(Saved entries)
**********

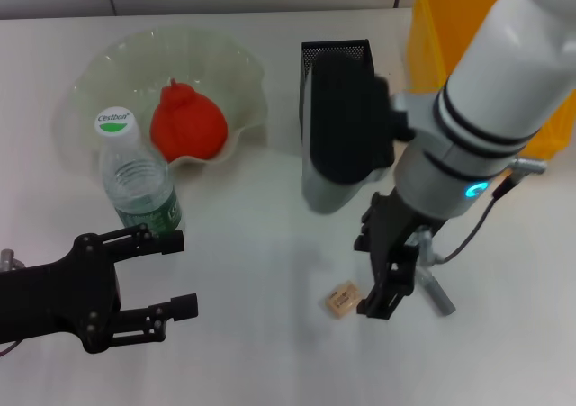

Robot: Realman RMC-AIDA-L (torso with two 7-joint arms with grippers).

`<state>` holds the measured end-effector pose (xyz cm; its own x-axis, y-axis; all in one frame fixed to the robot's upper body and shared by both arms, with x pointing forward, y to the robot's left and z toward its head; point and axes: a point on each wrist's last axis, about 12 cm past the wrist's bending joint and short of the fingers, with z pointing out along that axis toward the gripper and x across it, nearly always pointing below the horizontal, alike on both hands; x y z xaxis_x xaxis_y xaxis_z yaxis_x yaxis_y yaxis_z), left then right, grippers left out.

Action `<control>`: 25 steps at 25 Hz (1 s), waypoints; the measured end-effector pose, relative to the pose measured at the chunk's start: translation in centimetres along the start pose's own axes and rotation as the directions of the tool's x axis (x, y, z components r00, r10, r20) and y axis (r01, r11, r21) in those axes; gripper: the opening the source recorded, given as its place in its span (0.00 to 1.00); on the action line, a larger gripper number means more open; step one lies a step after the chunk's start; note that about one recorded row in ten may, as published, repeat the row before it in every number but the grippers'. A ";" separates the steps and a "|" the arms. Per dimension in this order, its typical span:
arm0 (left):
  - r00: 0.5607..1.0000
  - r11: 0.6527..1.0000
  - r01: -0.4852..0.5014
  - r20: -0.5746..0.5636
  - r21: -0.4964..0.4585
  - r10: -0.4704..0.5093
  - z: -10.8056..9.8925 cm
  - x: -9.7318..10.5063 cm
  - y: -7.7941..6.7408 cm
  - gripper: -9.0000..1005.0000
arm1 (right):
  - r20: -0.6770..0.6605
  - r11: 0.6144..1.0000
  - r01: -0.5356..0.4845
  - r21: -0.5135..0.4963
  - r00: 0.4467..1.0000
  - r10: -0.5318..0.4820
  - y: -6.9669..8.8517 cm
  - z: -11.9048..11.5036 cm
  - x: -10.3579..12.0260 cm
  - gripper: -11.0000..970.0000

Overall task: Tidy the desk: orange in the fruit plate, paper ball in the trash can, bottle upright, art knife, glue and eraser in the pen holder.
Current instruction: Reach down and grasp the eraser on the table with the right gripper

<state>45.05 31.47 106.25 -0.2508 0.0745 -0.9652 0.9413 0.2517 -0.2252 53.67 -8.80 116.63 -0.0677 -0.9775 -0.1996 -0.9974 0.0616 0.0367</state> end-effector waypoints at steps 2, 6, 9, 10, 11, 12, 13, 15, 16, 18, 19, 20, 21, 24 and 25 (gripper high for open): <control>1.000 1.000 0.000 0.002 0.002 0.000 0.1 0.0 0.0 0.78 | 0.005 1.000 0.008 0.007 1.000 -0.008 0.1 0.5 -0.2 0.81; 1.000 1.000 -0.001 0.004 0.004 0.001 0.3 0.0 0.0 0.78 | 0.007 1.000 0.023 0.007 1.000 -0.023 0.4 1.5 -0.5 0.75; 1.000 1.000 0.000 0.005 0.004 0.000 0.3 0.0 0.0 0.78 | -0.004 0.999 0.042 0.013 0.999 -0.042 0.7 2.3 -0.7 0.63; 1.000 1.000 0.000 0.005 0.005 0.000 0.3 0.0 0.0 0.78 | -0.008 0.999 0.050 0.014 0.999 -0.050 0.9 2.5 -0.8 0.59; 1.000 1.000 0.000 0.005 0.006 0.000 0.3 0.0 0.0 0.78 | -0.015 0.998 0.061 0.016 0.998 -0.060 1.0 2.7 -0.9 0.56; 1.000 1.000 0.000 0.006 0.007 0.000 0.3 -0.1 0.0 0.78 | -0.020 0.997 0.071 0.017 0.997 -0.070 1.2 2.9 -1.0 0.55; 1.000 1.000 0.000 0.007 0.009 0.000 0.4 -0.1 0.0 0.78 | -0.024 0.996 0.087 0.023 0.996 -0.087 1.3 3.1 -1.2 0.54; 1.000 1.000 0.000 0.007 0.010 0.000 0.4 -0.1 0.0 0.78 | -0.025 0.995 0.092 0.026 0.995 -0.092 1.4 3.2 -1.2 0.52; 1.000 1.000 0.000 0.007 0.012 0.000 0.5 -0.1 0.0 0.78 | -0.026 0.995 0.096 0.029 0.995 -0.096 1.4 3.3 -1.2 0.51; 1.000 1.000 0.001 0.007 0.015 -0.001 0.5 -0.1 0.0 0.78 | -0.029 0.994 0.108 0.033 0.994 -0.107 1.4 3.4 -1.3 0.49; 1.000 1.000 0.001 0.007 0.015 -0.001 0.5 -0.1 0.0 0.78 | -0.029 0.994 0.108 0.033 0.994 -0.107 1.4 3.4 -1.3 0.49; 1.000 1.000 0.001 0.007 0.016 -0.001 0.5 -0.1 0.0 0.78 | -0.030 0.993 0.112 0.034 0.993 -0.111 1.4 3.4 -1.3 0.48; 1.000 1.000 0.001 0.007 0.017 -0.001 0.6 -0.1 0.0 0.78 | -0.031 0.993 0.114 0.035 0.993 -0.113 1.4 3.4 -1.3 0.47; 1.000 1.000 0.002 0.005 0.018 -0.002 0.6 0.0 0.0 0.78 | -0.029 0.991 0.126 0.040 0.992 -0.125 1.4 3.4 -1.4 0.46; 1.000 1.000 0.002 0.005 0.018 -0.002 0.6 0.0 0.0 0.78 | -0.028 0.991 0.130 0.042 0.991 -0.129 1.4 3.5 -1.4 0.46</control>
<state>45.16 30.91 106.21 -0.2519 0.0692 -0.9653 0.9446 0.2344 -0.2297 52.28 -6.64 113.58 0.0625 -0.9825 -0.1756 -0.9978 -0.0581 -0.0304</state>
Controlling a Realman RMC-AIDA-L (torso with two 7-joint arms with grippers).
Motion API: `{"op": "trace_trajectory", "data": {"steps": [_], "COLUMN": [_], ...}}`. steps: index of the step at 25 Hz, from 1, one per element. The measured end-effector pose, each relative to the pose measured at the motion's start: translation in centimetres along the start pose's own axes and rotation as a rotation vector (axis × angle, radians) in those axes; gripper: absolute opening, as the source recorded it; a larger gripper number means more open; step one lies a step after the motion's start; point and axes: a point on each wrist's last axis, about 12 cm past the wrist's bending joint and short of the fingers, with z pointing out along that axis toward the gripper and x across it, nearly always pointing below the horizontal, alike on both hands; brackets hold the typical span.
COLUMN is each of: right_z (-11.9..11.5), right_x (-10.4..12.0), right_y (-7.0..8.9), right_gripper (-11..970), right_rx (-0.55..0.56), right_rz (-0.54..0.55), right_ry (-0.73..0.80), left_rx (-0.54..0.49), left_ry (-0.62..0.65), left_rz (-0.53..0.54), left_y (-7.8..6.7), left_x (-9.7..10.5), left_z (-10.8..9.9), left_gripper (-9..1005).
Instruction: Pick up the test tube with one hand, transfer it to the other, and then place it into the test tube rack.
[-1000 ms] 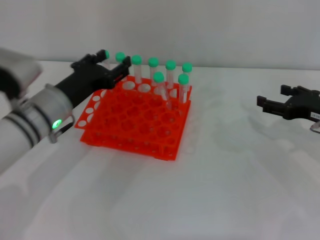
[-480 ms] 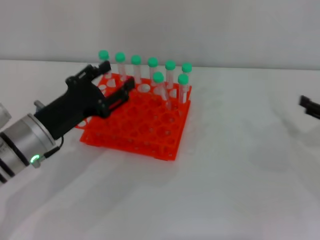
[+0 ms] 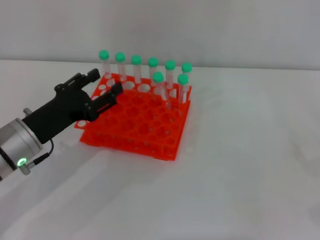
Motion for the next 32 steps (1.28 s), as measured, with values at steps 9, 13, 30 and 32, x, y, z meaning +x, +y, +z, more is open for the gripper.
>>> {"op": "trace_trajectory", "data": {"steps": [9,13,30,32], "right_z": [-4.3,-5.5,-5.9,-5.9], "right_x": [0.5,0.8,-0.7,-0.8], "right_y": [-0.9,-1.0,-2.3,-2.4], "right_gripper": [854,854,854,854], "right_rx": [0.093,0.123,0.237,0.247], "right_rz": [-0.021,-0.061,-0.093,-0.117], "right_ry": [-0.015,-0.012,-0.138,-0.142], "left_rx": [-0.083,-0.094,-0.157,-0.163], "left_ry": [-0.124,-0.124,-0.271,-0.262], "left_rz": [-0.037,-0.029,-0.033,-0.03], "left_y": [-0.5,-0.9,-0.9,-1.0], "left_x": [0.3,1.0,0.9,1.1], "left_z": [-2.0,-2.1,-2.6,-2.6], "left_gripper": [745,745,745,745]}}
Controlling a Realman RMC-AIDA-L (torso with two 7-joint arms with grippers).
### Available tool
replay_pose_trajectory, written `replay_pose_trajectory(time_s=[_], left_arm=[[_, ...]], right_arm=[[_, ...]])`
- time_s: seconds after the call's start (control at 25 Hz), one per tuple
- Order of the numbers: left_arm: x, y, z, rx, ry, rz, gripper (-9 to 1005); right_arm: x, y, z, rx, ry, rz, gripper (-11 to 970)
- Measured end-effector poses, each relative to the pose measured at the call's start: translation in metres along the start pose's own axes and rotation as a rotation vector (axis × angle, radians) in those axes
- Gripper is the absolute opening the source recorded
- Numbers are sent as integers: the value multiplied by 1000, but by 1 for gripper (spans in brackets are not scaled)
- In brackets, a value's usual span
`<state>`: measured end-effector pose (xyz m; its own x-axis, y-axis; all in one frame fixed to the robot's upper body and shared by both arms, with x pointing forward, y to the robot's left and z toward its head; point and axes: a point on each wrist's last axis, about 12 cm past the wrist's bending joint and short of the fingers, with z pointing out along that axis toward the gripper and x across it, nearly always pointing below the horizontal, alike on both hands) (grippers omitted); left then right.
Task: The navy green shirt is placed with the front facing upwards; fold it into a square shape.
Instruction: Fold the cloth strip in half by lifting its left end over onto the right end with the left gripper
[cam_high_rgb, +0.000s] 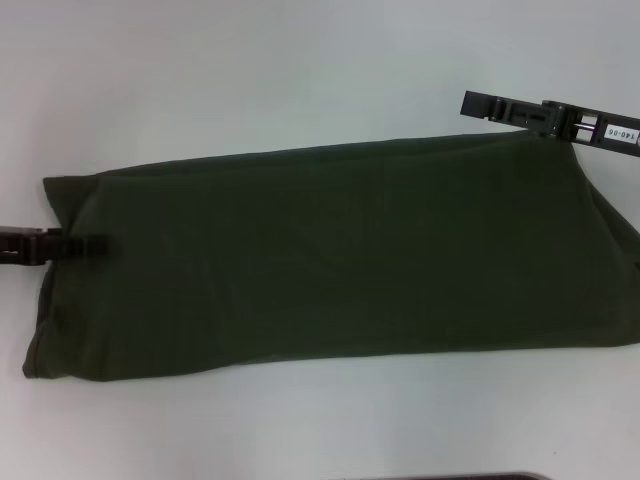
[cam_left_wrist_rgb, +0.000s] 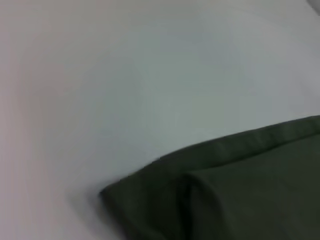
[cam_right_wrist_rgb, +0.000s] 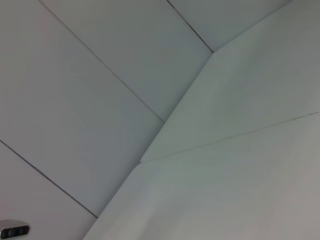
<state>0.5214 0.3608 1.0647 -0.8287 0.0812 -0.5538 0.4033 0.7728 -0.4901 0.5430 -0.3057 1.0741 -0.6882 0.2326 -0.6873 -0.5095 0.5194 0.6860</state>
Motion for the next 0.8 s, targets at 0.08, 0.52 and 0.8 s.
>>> replay_pose_trajectory(time_s=[0.08, 0.52, 0.8], left_arm=[[-2, -3, 1, 17, 1, 6, 769], [-4, -1, 3, 0, -3, 11, 767], [-4, 6, -1, -54, -38, -4, 768]], right_arm=[[0, 0, 0, 0, 0, 0, 765], [1, 0, 0, 0, -2, 6, 765], [1, 0, 0, -1, -4, 3, 766]])
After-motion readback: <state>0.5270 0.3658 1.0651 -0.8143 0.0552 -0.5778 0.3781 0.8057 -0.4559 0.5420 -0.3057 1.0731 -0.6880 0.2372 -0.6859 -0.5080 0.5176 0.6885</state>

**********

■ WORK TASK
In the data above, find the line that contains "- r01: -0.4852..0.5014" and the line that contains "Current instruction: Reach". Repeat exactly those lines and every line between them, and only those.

■ WRITTEN RESPONSE
  - r01: -0.4852..0.5014
  - r20: -0.5746..0.5636
  - r21: -0.4964..0.4585
  - r10: -0.4704..0.5093
  - z: -10.8056..9.8925 cm
  - x: -9.7318..10.5063 cm
  - y: -7.7941..6.7408 cm
  - gripper: -9.0000..1005.0000
arm1 (right):
  - r20: -0.6770..0.6605
  - r11: 0.6144..1.0000
  - r01: -0.5356..0.4845
  - r21: -0.5135..0.4963
  - r00: 0.4467..1.0000
  - r10: -0.5318..0.4820
  - y: -6.9669..8.8517 cm
  - z: -11.9048..11.5036 cm
  - x: -10.3579..12.0260 cm
  - gripper: -11.0000..970.0000

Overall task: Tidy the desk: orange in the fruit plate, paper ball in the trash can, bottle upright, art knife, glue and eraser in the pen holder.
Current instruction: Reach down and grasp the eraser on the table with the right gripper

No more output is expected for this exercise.